Records -
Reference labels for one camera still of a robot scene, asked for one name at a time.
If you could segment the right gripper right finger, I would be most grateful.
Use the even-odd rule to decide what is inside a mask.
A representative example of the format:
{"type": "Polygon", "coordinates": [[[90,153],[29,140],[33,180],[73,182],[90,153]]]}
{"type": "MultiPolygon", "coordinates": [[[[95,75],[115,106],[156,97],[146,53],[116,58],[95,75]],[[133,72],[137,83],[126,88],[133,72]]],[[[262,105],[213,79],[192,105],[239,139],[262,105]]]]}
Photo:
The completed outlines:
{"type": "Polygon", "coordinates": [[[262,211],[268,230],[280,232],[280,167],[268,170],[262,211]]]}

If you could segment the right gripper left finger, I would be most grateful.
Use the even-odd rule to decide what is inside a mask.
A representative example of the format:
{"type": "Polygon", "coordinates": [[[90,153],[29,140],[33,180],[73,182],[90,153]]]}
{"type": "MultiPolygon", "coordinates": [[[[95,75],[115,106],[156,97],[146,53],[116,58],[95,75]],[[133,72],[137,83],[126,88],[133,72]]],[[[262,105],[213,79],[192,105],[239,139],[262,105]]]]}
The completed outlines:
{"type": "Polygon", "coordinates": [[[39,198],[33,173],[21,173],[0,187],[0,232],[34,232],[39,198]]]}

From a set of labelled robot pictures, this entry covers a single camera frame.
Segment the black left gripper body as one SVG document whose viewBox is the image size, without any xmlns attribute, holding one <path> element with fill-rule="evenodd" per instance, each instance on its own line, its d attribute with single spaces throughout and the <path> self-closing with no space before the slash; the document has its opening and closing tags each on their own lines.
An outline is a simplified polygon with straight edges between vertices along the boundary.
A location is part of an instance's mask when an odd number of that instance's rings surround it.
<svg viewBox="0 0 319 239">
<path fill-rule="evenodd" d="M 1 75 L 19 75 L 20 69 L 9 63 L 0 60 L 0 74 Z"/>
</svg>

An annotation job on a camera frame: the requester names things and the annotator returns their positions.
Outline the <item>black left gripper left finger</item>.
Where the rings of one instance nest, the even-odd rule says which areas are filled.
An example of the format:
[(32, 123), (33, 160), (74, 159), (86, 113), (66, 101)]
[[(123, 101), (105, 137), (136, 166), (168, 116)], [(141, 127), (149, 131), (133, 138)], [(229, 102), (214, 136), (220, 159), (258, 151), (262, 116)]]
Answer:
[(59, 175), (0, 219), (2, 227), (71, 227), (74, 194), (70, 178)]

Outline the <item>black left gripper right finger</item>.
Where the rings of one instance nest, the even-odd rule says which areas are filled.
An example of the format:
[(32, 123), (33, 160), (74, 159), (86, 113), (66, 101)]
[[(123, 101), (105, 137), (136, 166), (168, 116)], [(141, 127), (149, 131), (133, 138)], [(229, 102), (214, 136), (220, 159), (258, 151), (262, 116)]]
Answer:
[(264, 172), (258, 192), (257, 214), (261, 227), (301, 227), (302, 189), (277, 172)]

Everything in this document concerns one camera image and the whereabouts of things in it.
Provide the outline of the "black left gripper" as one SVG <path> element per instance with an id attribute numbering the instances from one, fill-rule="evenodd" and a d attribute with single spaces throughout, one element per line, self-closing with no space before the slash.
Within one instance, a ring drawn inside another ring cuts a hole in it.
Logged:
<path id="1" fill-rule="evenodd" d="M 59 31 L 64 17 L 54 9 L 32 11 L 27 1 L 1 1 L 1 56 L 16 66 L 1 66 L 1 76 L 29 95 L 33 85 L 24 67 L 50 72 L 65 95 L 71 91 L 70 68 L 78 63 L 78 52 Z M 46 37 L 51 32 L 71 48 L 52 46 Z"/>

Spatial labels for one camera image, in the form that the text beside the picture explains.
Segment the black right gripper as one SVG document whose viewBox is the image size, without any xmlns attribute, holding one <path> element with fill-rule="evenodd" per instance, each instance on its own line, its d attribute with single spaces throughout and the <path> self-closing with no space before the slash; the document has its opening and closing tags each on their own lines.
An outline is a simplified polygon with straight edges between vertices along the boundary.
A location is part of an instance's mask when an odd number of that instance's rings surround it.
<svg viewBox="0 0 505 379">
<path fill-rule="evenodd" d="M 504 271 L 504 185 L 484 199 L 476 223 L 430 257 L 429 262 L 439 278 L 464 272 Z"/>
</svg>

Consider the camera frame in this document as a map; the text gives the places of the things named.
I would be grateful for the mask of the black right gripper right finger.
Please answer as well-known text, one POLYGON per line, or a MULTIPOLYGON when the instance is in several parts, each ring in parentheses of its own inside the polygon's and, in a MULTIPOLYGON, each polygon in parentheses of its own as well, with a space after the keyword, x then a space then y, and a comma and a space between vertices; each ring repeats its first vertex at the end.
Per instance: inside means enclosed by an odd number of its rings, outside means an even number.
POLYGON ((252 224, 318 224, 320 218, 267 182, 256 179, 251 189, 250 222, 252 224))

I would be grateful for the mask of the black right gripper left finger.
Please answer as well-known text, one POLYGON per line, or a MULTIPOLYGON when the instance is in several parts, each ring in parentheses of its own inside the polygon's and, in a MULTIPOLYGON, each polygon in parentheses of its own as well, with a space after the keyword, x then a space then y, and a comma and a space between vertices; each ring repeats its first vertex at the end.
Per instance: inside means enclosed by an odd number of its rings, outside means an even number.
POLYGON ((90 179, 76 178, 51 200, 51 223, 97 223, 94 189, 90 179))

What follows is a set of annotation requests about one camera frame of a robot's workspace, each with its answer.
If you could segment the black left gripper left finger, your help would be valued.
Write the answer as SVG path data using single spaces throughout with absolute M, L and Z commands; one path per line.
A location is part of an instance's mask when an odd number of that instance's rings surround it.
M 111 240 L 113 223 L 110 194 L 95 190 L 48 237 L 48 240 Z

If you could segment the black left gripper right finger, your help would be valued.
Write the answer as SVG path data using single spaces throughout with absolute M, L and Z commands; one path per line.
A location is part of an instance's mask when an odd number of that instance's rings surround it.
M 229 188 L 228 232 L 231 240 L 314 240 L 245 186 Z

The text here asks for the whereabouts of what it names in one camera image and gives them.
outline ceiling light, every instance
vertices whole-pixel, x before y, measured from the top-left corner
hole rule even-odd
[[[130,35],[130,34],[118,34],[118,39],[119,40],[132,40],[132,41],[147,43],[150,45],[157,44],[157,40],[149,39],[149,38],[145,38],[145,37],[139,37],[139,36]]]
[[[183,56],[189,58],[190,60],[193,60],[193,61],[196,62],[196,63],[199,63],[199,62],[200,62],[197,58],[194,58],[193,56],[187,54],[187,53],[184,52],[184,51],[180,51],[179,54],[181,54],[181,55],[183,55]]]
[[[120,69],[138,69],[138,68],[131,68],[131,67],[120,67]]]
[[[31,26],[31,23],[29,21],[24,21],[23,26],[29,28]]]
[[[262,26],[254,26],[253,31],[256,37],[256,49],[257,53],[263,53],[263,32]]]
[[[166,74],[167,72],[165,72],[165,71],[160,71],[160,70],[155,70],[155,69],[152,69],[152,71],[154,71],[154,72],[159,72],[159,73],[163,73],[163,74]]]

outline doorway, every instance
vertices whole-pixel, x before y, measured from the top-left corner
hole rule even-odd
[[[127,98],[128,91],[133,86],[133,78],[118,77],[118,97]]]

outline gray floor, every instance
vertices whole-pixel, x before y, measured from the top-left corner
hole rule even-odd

==

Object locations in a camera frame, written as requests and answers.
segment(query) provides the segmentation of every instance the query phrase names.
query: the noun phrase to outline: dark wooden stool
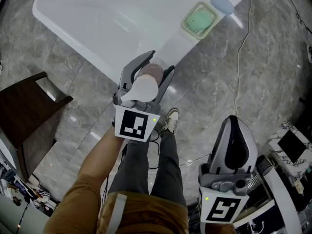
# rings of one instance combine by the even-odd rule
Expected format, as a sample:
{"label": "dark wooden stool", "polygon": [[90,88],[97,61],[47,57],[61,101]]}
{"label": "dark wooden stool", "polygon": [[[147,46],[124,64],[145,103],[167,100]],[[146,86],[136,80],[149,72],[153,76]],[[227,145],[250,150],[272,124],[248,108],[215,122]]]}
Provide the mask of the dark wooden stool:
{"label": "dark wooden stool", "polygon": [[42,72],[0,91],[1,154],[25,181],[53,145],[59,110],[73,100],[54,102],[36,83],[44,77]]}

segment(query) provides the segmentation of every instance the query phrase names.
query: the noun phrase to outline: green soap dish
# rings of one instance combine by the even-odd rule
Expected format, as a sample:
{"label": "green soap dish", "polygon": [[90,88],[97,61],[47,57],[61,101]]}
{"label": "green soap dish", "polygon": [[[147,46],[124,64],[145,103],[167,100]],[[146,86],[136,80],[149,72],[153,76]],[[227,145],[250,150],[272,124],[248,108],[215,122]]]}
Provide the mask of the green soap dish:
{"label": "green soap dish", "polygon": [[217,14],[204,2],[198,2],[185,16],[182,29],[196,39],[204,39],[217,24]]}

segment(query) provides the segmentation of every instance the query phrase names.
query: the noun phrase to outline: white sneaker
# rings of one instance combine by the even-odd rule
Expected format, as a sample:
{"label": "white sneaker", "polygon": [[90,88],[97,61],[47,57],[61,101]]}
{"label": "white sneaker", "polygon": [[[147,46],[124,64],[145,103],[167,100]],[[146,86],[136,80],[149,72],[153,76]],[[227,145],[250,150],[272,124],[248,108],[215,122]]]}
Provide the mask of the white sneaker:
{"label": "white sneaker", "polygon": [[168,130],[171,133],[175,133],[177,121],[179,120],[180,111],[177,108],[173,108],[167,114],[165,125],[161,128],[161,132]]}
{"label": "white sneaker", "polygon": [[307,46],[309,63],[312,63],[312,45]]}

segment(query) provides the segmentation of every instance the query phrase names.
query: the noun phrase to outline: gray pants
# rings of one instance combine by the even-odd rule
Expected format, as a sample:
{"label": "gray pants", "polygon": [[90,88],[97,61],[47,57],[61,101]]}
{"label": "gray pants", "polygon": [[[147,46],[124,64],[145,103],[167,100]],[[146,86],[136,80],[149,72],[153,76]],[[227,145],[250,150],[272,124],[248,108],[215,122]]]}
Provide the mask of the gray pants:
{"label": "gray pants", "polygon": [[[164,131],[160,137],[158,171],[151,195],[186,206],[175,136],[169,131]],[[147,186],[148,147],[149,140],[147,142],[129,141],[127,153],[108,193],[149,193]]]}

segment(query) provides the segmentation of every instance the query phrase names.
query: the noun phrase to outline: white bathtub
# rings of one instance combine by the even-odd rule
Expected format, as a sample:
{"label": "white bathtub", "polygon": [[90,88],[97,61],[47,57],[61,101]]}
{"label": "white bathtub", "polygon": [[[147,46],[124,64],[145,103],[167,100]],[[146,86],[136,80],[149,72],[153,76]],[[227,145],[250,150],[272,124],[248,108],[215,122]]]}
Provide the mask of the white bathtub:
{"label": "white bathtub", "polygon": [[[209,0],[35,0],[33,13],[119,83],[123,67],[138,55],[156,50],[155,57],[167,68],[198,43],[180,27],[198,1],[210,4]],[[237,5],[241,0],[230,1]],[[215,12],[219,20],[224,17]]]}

Work item - Note each line above that holds "this", then copy all of them.

Response area -
From a set of labelled robot pictures, this entry covers a single camera frame.
Everything in this document concerns one camera image and the whereabouts of things in it.
Consider the camera frame in this document as a map; the text gives the places of the things named.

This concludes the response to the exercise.